• Exercise description
Exact copies of the lines from the start of the records through the line with "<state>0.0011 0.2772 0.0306" are what the answer must hold; pictures are not part of it.

• Record set

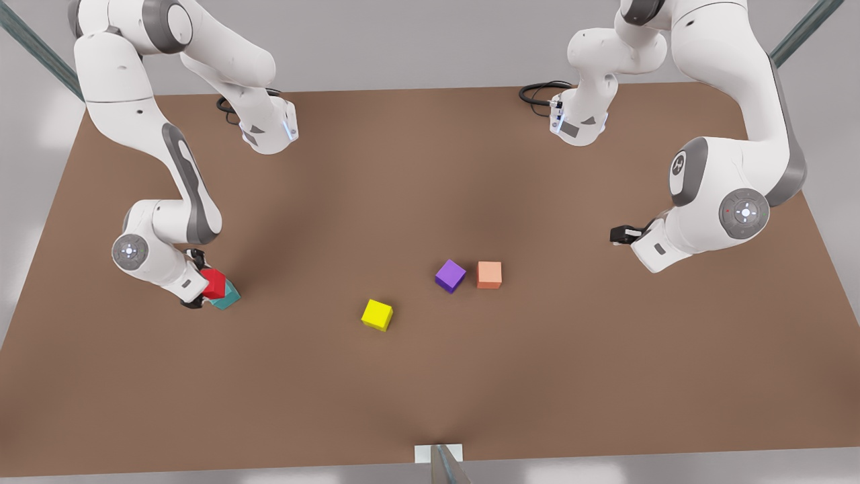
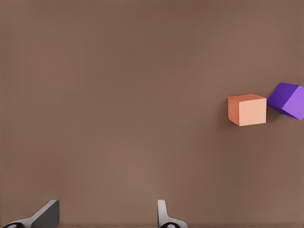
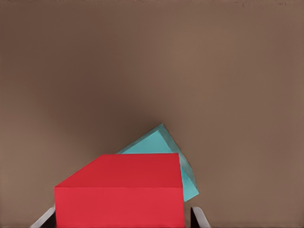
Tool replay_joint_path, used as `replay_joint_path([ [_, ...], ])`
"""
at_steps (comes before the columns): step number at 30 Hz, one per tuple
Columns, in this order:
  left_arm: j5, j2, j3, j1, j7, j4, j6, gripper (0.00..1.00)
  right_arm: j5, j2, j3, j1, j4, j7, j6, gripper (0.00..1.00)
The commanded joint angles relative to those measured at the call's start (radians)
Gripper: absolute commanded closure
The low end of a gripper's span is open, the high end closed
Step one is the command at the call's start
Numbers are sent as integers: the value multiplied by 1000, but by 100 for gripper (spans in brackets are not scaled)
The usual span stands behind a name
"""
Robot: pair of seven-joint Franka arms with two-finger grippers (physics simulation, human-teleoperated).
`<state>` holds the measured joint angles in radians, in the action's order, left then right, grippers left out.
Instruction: Pick up red wooden cube and pass to hand red wooden cube and place in blue wooden cube
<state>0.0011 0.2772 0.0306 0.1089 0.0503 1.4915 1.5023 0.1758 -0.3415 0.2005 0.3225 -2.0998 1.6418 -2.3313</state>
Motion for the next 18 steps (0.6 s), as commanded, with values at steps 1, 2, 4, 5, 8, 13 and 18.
replay_joint_path([
  [1, 0, -1, 0, 0, 2, 0, -1, 0, -18, 16, 0, 0, 4, -2, 29, 0],
  [2, 0, -1, 0, 0, 2, 0, -1, 0, -26, 24, 0, 0, 14, 3, 52, 0],
  [4, 0, -1, 0, 0, 2, 1, -1, 0, -59, 39, 0, 0, 18, 4, 72, 0],
  [5, 0, -1, 0, 0, 2, 0, -1, 0, -62, 48, 4, 0, 18, 4, 85, 0],
  [8, 2, 5, 0, 0, 2, 0, -1, 0, -128, 76, 7, -8, 52, -13, 171, 0],
  [13, 2, 5, 0, 0, 2, 0, -1, 0, -141, 41, 10, -71, 250, -338, 440, 0],
  [18, 5, 5, 0, 0, 3, 0, -2, 0, -92, -162, 8, -118, 546, -1278, 526, 0],
])
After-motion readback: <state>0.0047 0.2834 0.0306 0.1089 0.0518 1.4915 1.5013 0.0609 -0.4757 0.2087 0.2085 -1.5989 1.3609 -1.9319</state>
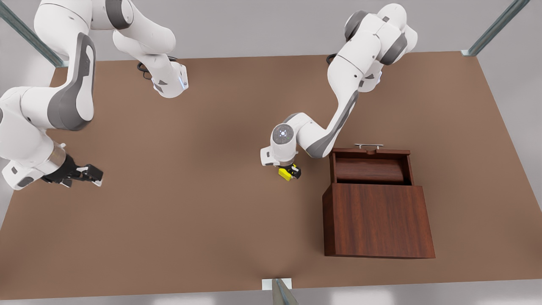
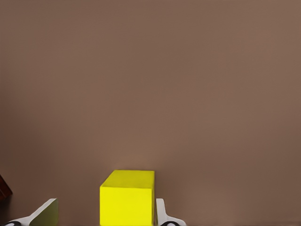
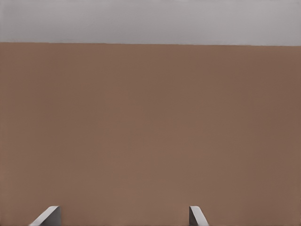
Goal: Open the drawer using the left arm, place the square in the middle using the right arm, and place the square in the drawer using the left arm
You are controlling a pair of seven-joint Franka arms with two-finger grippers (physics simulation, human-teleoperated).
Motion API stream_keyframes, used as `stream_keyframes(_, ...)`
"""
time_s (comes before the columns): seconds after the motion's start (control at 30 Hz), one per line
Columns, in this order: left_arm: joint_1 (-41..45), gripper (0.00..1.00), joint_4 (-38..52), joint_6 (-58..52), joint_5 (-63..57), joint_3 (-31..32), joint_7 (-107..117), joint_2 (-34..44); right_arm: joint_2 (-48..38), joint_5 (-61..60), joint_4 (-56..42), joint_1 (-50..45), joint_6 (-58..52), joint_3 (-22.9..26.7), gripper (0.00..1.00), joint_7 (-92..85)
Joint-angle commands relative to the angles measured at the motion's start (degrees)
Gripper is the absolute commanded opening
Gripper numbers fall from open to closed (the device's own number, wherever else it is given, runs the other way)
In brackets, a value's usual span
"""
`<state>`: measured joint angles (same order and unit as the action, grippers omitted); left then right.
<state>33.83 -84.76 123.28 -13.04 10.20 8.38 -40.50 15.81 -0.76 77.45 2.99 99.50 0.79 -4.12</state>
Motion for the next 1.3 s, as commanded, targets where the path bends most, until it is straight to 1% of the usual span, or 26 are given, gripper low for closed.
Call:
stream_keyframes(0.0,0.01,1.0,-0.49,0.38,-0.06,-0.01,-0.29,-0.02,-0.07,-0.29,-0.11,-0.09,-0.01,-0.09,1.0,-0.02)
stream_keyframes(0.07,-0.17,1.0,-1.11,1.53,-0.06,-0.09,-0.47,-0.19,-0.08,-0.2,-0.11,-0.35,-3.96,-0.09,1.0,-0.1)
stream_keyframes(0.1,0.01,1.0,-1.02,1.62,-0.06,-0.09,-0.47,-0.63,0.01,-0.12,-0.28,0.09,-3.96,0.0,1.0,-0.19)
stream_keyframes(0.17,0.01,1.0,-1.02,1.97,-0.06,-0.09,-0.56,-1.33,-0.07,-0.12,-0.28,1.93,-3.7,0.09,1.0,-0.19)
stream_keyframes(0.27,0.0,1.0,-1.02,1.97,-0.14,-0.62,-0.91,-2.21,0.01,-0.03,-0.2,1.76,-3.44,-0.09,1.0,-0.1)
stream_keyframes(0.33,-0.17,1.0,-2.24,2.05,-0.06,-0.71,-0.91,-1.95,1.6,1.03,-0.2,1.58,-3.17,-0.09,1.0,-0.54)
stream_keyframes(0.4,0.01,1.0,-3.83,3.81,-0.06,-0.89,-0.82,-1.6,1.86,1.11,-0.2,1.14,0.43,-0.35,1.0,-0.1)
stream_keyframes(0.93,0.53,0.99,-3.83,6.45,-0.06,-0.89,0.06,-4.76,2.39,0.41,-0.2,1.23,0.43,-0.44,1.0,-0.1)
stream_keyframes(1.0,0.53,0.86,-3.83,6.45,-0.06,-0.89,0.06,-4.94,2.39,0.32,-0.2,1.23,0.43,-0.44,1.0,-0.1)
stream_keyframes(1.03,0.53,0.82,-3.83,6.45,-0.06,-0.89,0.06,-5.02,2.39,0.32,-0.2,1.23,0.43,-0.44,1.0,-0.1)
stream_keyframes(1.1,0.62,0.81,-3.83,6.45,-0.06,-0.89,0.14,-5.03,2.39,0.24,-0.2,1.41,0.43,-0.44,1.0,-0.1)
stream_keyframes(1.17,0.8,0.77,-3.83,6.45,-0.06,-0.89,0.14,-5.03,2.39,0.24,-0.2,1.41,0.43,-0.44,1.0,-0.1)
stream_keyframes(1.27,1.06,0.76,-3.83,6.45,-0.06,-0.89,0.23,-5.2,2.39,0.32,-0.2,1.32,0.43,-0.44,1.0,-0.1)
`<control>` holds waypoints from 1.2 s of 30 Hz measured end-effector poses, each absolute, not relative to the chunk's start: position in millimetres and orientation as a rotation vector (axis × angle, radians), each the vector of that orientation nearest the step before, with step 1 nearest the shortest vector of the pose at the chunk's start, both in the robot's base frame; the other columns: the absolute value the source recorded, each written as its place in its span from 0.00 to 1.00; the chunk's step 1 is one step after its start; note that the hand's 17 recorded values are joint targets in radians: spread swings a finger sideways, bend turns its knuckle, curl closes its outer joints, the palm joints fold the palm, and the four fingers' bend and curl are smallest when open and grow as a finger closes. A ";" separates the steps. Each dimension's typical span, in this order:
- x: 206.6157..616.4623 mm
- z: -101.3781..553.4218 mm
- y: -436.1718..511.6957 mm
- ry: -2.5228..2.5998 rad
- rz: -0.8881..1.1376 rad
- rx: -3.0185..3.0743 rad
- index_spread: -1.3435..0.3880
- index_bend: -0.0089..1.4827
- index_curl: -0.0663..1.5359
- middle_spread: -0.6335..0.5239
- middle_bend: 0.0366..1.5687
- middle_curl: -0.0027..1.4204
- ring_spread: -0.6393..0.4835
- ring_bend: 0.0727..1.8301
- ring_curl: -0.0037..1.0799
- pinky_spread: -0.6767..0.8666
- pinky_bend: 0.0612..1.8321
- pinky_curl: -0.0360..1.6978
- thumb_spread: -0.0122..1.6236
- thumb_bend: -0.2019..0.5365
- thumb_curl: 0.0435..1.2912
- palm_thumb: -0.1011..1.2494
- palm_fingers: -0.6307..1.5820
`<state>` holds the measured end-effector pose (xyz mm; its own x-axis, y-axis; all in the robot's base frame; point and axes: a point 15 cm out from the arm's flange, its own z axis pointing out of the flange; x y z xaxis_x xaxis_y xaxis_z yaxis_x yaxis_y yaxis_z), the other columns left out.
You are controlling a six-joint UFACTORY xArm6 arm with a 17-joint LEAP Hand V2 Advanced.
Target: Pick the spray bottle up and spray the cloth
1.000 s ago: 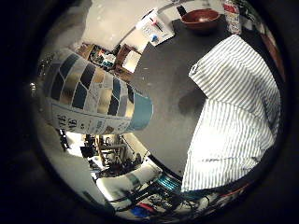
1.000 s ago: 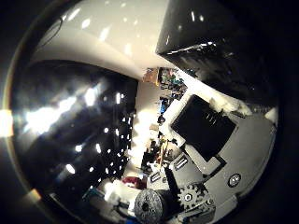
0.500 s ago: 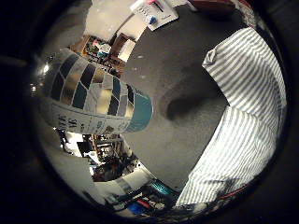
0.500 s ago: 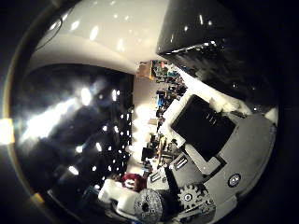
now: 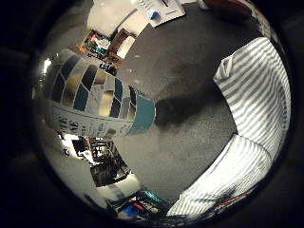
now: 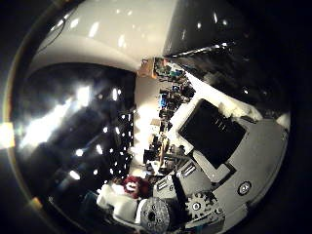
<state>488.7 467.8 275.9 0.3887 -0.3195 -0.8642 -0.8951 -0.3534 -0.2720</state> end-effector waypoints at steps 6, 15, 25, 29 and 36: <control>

• Solution
Tool replay_joint_path, used as `replay_joint_path([ [_, ...], ])`
"""
at_steps (comes before the columns): step number at 30 Hz, one per tuple
Columns, in this order:
  left_arm: j5, j2, j3, j1, j7, j4, j6, gripper (0.00..1.00)
  right_arm: j5, j2, j3, j1, j4, j7, j6, gripper (0.00..1.00)
The commanded joint angles relative to those measured at the call's start (radians)
Gripper: absolute commanded closure
The low end of a gripper's span is open, the high end closed
Step one is the command at the call's start
Numbers are sent as integers: the value multiplied by 1000, but by 100 for gripper (spans in brackets are not scaled)
The usual span stands behind a name
"""
Robot: pair of seven-joint Franka arms with two-finger grippers (physics simulation, human-teleoperated).
`<state>` holds the measured joint angles in radians, in the action's order, left then right, grippers left out.
Instruction: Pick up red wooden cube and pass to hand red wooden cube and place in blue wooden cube
<state>0.0011 0.2772 0.0306 0.1089 0.0503 1.4915 1.5023 0.1758 -0.3415 0.2005 0.3225 -2.0998 1.6418 -2.3313</state>

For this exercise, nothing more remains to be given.